--- START ---

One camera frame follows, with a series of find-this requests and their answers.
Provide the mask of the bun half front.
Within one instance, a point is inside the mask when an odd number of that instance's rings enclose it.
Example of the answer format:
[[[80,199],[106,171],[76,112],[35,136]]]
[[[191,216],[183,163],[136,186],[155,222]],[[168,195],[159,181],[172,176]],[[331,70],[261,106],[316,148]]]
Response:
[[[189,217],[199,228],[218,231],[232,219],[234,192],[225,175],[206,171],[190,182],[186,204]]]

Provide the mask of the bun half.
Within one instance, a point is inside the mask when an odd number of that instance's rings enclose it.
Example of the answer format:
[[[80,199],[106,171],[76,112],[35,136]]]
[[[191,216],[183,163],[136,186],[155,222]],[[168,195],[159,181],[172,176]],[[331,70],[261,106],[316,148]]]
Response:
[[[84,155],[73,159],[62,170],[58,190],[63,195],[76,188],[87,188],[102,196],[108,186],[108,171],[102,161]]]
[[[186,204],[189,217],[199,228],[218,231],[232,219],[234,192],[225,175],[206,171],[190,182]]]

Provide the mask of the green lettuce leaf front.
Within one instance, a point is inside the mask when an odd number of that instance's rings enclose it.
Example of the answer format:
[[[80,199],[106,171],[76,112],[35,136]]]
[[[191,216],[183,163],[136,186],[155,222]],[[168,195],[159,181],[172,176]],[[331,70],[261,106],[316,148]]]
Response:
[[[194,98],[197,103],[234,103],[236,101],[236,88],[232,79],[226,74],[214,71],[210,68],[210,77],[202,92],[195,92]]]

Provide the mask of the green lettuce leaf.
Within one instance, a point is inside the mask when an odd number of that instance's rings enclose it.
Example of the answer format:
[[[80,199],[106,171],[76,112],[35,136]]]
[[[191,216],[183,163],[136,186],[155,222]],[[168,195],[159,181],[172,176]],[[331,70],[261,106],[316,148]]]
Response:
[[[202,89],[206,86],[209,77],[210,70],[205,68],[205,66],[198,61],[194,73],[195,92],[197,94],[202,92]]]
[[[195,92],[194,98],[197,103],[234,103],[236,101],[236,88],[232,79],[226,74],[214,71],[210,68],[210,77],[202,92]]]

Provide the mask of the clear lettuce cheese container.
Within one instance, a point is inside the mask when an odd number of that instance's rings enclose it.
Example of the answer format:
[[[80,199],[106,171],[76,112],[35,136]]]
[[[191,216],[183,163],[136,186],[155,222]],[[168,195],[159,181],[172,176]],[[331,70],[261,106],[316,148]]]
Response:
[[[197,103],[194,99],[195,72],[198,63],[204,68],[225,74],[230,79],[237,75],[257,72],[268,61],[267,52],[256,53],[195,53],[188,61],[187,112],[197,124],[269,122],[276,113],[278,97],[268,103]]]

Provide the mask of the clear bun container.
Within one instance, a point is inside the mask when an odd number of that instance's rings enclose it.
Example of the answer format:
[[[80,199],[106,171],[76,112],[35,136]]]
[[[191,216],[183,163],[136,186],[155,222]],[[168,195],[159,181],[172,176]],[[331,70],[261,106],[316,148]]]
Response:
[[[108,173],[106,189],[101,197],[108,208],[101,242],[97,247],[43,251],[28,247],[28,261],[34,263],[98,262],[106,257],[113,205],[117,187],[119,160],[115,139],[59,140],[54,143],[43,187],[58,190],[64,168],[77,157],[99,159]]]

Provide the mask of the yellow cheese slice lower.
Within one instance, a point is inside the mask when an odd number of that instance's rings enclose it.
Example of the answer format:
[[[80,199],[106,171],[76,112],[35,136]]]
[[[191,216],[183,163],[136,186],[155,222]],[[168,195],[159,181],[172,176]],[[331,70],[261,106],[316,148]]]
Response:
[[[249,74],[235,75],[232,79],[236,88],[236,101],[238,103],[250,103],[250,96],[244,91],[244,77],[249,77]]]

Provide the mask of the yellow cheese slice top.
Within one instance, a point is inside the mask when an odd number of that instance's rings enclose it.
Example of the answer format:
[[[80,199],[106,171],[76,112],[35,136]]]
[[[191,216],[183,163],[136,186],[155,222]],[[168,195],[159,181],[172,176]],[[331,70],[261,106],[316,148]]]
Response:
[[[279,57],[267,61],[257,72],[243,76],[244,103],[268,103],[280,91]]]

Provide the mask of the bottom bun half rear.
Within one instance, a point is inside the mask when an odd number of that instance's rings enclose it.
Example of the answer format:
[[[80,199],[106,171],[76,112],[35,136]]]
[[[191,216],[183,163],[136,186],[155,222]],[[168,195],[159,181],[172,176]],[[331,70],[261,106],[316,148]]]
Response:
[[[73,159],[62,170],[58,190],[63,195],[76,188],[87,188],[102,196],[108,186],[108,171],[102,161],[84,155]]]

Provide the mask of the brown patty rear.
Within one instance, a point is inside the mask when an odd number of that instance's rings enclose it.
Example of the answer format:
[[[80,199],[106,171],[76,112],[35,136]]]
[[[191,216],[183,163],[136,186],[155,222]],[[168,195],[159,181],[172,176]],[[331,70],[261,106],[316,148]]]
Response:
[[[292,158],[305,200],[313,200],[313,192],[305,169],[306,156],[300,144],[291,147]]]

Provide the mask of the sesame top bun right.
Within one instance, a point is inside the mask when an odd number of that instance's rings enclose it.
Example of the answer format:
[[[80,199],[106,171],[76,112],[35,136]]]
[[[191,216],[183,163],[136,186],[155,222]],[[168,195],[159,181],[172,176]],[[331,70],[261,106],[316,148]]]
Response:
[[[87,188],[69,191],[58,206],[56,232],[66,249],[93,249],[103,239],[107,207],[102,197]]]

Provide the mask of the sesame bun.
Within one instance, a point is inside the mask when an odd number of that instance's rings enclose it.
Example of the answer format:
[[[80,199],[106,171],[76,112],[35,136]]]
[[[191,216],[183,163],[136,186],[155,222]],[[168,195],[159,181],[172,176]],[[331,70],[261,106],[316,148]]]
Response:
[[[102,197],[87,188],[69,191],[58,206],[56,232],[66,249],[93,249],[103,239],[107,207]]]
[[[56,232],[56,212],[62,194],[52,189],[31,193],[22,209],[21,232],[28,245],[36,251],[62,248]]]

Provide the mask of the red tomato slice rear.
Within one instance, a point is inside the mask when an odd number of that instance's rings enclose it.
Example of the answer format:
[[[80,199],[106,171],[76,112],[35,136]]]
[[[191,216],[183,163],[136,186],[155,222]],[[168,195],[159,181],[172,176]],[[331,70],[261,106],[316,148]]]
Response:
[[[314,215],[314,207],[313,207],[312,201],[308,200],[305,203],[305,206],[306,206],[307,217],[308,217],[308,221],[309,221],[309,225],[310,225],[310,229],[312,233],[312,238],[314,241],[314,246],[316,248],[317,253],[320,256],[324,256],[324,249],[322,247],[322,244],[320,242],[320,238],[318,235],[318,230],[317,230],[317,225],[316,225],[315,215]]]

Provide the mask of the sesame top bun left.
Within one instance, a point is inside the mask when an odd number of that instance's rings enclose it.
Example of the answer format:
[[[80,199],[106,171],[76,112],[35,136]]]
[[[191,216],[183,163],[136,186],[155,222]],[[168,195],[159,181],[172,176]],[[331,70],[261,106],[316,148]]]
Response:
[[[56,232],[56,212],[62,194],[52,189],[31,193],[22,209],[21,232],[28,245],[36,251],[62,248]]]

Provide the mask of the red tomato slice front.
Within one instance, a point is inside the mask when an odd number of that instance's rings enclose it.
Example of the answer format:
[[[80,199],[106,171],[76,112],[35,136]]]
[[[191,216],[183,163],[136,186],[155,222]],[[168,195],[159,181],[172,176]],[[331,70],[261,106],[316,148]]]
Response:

--- END ---

_WHAT THE TASK ASKS_.
Copy every single line of the material above that holds "half".

_FINISHED TASK_.
Provide the mask of the bun half front.
Provide the mask of the bun half.
Provide the mask of the bottom bun half rear.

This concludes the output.